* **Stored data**
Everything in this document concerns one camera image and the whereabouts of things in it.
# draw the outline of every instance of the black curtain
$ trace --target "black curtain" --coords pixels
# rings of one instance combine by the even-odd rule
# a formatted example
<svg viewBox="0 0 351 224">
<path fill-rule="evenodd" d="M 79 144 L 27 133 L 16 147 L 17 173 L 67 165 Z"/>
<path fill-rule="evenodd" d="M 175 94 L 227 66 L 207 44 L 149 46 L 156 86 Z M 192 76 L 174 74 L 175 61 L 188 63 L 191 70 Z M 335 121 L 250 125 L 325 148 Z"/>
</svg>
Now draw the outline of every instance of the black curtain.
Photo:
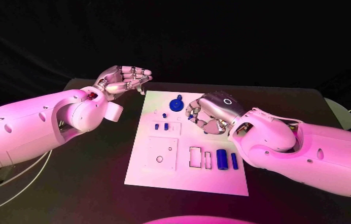
<svg viewBox="0 0 351 224">
<path fill-rule="evenodd" d="M 345 0 L 0 0 L 0 104 L 112 65 L 154 81 L 315 88 L 351 107 Z"/>
</svg>

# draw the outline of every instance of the white robotic arm
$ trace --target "white robotic arm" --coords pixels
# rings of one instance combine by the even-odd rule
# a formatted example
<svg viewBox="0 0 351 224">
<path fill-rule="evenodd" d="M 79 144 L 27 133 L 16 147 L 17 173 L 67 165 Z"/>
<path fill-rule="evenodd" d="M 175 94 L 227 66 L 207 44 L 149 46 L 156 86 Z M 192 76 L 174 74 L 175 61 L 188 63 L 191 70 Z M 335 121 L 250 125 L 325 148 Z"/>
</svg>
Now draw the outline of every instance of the white robotic arm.
<svg viewBox="0 0 351 224">
<path fill-rule="evenodd" d="M 0 167 L 23 162 L 93 130 L 102 119 L 118 121 L 122 107 L 112 103 L 131 89 L 144 94 L 151 71 L 110 67 L 95 84 L 0 107 Z"/>
<path fill-rule="evenodd" d="M 197 118 L 200 110 L 213 118 L 210 122 Z M 224 92 L 204 94 L 194 100 L 185 116 L 210 134 L 230 130 L 228 140 L 253 167 L 351 196 L 351 132 L 277 117 L 259 108 L 244 112 Z"/>
</svg>

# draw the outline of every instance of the table
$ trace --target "table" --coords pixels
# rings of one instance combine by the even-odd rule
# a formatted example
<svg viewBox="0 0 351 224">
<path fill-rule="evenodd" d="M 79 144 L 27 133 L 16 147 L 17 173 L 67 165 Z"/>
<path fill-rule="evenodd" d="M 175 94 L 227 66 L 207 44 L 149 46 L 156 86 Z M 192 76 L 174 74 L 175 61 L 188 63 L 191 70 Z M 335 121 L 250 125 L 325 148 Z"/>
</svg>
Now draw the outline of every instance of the table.
<svg viewBox="0 0 351 224">
<path fill-rule="evenodd" d="M 66 89 L 92 83 L 93 80 L 73 79 Z M 145 88 L 197 93 L 224 90 L 247 110 L 259 107 L 274 115 L 341 128 L 313 89 L 156 82 L 148 82 Z M 116 103 L 123 106 L 119 121 L 103 120 L 92 132 L 53 150 L 36 182 L 0 208 L 1 223 L 142 223 L 178 215 L 221 216 L 256 223 L 351 222 L 351 198 L 246 163 L 247 197 L 123 185 L 144 97 L 129 91 Z M 3 186 L 0 195 L 14 195 L 39 169 L 34 167 L 18 181 Z"/>
</svg>

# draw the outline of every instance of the cable
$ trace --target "cable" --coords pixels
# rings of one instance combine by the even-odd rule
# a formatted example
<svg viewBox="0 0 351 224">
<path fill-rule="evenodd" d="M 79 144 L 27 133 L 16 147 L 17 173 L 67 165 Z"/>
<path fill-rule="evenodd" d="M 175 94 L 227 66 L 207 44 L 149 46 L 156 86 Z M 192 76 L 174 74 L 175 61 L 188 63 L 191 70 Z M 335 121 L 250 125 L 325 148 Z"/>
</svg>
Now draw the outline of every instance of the cable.
<svg viewBox="0 0 351 224">
<path fill-rule="evenodd" d="M 50 158 L 50 155 L 51 155 L 51 152 L 53 152 L 53 150 L 50 150 L 50 152 L 49 152 L 49 156 L 47 156 L 47 158 L 46 158 L 46 162 L 44 162 L 44 164 L 43 164 L 43 166 L 41 166 L 41 169 L 40 169 L 40 171 L 39 171 L 39 173 L 37 173 L 37 175 L 36 175 L 36 177 L 34 177 L 34 179 L 31 180 L 31 182 L 27 184 L 27 186 L 20 190 L 20 192 L 5 201 L 5 202 L 3 202 L 1 204 L 0 204 L 0 207 L 5 204 L 5 203 L 8 203 L 20 194 L 21 194 L 21 192 L 27 189 L 27 187 L 33 184 L 33 181 L 36 180 L 36 178 L 39 177 L 39 175 L 40 175 L 40 173 L 41 173 L 41 171 L 43 171 L 43 169 L 44 169 L 44 167 L 46 167 L 46 163 L 47 163 L 47 161 L 49 161 L 49 158 Z"/>
<path fill-rule="evenodd" d="M 4 181 L 1 184 L 0 184 L 0 187 L 3 185 L 5 185 L 13 179 L 16 179 L 37 163 L 39 161 L 43 159 L 43 157 L 46 156 L 47 152 L 41 155 L 41 157 L 39 158 L 39 160 L 31 164 L 31 166 L 21 172 L 18 173 L 13 178 L 10 178 L 7 181 Z"/>
</svg>

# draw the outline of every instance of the circular logo
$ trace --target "circular logo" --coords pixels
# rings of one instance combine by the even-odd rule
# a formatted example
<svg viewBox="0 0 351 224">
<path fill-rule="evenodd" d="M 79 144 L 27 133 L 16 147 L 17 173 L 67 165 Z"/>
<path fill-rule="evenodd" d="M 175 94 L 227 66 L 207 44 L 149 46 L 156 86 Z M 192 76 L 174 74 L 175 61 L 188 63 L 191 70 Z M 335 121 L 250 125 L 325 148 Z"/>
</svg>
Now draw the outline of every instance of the circular logo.
<svg viewBox="0 0 351 224">
<path fill-rule="evenodd" d="M 226 103 L 227 105 L 230 105 L 230 104 L 231 104 L 231 100 L 224 99 L 223 101 L 224 101 L 224 103 Z"/>
</svg>

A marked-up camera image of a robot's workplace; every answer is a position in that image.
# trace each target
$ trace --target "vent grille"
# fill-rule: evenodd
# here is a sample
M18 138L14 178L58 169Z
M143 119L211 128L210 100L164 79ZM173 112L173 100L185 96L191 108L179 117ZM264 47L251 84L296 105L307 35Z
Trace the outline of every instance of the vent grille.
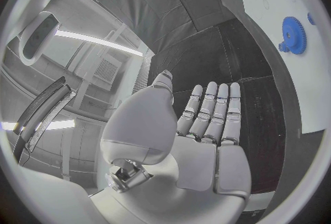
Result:
M150 49L147 50L146 55L143 57L143 61L137 76L137 80L132 91L132 94L138 92L139 90L147 87L148 75L150 73L150 66L154 52Z
M118 68L114 64L110 63L105 59L102 59L94 75L100 79L103 79L111 83L111 81L113 80L116 74L117 69Z

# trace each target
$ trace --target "black cable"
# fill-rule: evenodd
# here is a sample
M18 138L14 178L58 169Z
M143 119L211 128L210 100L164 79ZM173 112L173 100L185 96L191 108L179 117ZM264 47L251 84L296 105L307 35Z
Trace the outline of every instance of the black cable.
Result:
M24 165L28 162L28 160L30 159L30 151L27 149L27 147L24 146L24 148L26 149L26 151L28 152L29 154L29 157L28 159L23 163L22 167L24 167Z

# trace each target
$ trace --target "cable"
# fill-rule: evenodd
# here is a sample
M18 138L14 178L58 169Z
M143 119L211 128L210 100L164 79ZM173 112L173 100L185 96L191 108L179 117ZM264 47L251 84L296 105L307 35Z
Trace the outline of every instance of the cable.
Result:
M29 154L29 157L28 159L23 163L22 167L24 167L24 165L28 162L28 160L30 159L30 151L27 149L27 147L24 146L24 148L26 149L26 151L28 152Z

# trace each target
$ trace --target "air vent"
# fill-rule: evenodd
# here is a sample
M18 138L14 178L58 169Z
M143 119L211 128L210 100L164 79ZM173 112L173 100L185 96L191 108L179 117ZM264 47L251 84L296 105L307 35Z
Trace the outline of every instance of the air vent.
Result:
M109 61L102 59L94 75L108 83L112 83L117 73L118 67Z

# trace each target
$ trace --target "blue cog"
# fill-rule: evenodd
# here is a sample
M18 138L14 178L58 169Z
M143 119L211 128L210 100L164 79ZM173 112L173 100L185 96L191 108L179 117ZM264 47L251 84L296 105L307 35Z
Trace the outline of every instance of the blue cog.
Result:
M302 54L307 47L305 30L298 19L286 17L282 24L284 42L293 54Z

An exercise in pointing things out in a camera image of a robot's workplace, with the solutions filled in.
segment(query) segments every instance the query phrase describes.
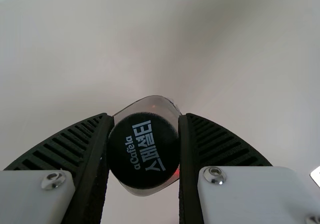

* **THE TASK**
Your reply should be one number: the count of lines above that hold the word "things".

* **TASK OUTPUT**
2